● ASSIGNED TASK
The line containing "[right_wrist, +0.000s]" marks the start. Return it and every later line of the listing below exactly, ending with the last one.

--- DATASET CONTENT Enclosed Below ---

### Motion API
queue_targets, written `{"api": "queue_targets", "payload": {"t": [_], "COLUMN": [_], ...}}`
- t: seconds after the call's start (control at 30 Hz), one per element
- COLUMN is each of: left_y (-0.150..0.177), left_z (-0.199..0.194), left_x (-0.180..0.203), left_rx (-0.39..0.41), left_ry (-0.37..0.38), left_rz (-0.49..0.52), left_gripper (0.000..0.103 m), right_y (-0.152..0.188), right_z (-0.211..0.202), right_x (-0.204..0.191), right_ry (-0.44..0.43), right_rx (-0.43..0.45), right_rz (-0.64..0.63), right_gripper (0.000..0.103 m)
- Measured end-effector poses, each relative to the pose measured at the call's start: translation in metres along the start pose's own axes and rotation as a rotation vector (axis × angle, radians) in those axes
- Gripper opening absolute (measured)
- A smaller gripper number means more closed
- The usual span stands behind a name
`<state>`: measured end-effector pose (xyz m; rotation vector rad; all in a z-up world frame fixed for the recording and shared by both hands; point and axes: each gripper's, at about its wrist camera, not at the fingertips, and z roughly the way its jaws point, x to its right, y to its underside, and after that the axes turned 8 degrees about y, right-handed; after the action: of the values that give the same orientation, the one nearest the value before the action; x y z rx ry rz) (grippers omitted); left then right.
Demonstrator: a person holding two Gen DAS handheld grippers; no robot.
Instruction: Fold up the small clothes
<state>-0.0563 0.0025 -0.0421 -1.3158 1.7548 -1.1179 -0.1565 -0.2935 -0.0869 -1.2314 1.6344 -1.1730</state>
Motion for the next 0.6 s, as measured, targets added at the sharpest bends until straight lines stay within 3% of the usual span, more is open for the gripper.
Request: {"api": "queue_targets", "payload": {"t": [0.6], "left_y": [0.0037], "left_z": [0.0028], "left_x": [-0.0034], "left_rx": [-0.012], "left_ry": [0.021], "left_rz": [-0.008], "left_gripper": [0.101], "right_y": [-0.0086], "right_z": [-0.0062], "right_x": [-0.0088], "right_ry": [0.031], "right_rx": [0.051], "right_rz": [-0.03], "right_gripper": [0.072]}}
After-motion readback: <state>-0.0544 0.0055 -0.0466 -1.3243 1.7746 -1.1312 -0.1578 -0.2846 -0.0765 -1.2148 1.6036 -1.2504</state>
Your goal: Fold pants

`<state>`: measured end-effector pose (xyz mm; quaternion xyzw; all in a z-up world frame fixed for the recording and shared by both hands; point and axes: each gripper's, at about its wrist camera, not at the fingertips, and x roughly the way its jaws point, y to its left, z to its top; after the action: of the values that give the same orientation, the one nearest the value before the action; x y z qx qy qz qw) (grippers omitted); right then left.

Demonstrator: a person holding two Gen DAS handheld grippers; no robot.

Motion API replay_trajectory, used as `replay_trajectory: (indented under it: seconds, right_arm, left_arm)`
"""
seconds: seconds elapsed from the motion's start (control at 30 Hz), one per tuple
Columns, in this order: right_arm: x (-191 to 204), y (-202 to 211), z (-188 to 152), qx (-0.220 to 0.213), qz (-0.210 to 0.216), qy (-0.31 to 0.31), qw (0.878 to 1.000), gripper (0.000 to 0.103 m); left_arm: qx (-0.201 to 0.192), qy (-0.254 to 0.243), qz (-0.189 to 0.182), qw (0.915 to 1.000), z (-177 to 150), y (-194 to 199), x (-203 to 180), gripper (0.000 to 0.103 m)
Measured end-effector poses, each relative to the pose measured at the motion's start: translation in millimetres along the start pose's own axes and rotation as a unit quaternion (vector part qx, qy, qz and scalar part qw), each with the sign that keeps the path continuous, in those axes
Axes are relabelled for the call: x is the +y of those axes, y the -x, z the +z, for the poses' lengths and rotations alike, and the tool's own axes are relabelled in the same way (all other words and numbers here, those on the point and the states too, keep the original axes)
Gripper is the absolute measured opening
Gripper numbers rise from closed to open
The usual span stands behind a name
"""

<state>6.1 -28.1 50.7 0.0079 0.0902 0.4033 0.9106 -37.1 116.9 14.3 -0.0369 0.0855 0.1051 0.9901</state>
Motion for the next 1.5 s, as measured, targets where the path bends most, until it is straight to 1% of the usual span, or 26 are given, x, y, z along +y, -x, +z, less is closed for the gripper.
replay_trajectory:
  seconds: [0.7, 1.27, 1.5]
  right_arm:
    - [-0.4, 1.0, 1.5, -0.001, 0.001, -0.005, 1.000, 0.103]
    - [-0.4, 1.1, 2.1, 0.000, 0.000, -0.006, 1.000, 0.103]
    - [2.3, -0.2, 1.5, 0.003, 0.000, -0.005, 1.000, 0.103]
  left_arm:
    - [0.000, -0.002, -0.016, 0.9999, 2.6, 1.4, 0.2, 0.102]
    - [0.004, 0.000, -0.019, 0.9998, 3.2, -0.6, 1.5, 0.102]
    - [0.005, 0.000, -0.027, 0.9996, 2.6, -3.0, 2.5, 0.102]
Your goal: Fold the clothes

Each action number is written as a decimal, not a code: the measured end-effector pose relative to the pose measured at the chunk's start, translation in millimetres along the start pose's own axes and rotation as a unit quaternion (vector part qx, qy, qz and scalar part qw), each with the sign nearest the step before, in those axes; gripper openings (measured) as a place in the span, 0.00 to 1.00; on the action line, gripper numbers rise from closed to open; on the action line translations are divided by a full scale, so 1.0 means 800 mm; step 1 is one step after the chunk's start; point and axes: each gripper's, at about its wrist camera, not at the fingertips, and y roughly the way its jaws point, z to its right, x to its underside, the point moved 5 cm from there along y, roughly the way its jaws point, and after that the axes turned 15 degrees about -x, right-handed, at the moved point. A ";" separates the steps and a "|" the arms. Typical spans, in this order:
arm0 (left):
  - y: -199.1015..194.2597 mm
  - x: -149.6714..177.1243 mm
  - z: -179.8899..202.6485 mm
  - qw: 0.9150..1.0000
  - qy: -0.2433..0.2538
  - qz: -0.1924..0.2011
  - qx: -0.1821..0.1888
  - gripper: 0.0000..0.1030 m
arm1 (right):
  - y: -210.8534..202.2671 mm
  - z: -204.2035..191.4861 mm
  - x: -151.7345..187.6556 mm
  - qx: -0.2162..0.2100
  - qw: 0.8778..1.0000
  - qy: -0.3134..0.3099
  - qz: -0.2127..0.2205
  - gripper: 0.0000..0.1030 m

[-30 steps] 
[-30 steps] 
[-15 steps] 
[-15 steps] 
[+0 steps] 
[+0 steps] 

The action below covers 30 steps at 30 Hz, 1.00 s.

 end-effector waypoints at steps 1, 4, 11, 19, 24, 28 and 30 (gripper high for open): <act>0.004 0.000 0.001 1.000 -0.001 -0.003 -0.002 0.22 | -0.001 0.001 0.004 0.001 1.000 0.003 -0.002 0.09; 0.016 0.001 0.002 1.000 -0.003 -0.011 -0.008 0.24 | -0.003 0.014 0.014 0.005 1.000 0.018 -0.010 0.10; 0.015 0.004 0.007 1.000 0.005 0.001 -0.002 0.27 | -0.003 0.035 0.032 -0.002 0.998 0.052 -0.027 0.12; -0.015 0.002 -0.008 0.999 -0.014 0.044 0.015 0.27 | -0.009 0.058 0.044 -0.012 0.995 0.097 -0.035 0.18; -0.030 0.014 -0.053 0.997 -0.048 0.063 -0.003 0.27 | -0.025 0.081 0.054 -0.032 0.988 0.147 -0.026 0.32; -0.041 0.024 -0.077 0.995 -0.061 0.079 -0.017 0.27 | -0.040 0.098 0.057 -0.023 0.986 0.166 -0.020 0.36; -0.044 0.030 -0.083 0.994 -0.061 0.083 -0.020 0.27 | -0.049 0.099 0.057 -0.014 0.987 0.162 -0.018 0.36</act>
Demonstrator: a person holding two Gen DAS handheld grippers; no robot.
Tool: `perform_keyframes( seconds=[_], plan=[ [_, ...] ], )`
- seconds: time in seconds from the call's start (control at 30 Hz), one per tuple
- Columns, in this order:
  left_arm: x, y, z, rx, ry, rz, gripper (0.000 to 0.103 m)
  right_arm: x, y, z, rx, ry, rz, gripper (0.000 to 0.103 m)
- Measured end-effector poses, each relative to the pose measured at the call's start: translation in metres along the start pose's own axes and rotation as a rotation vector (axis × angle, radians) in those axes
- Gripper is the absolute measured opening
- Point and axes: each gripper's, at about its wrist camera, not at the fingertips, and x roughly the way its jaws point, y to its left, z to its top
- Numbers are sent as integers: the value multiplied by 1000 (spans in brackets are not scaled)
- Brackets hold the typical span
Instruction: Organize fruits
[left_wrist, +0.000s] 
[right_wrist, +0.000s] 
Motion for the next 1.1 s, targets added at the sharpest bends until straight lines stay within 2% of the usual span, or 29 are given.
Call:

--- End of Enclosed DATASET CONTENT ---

● ANSWER FOR THE TASK
[right_wrist, +0.000s] 
Motion for the next 1.1 s, targets added at the sharpest bends until straight lines stay within 2% of the usual span, or 29 are given.
Call:

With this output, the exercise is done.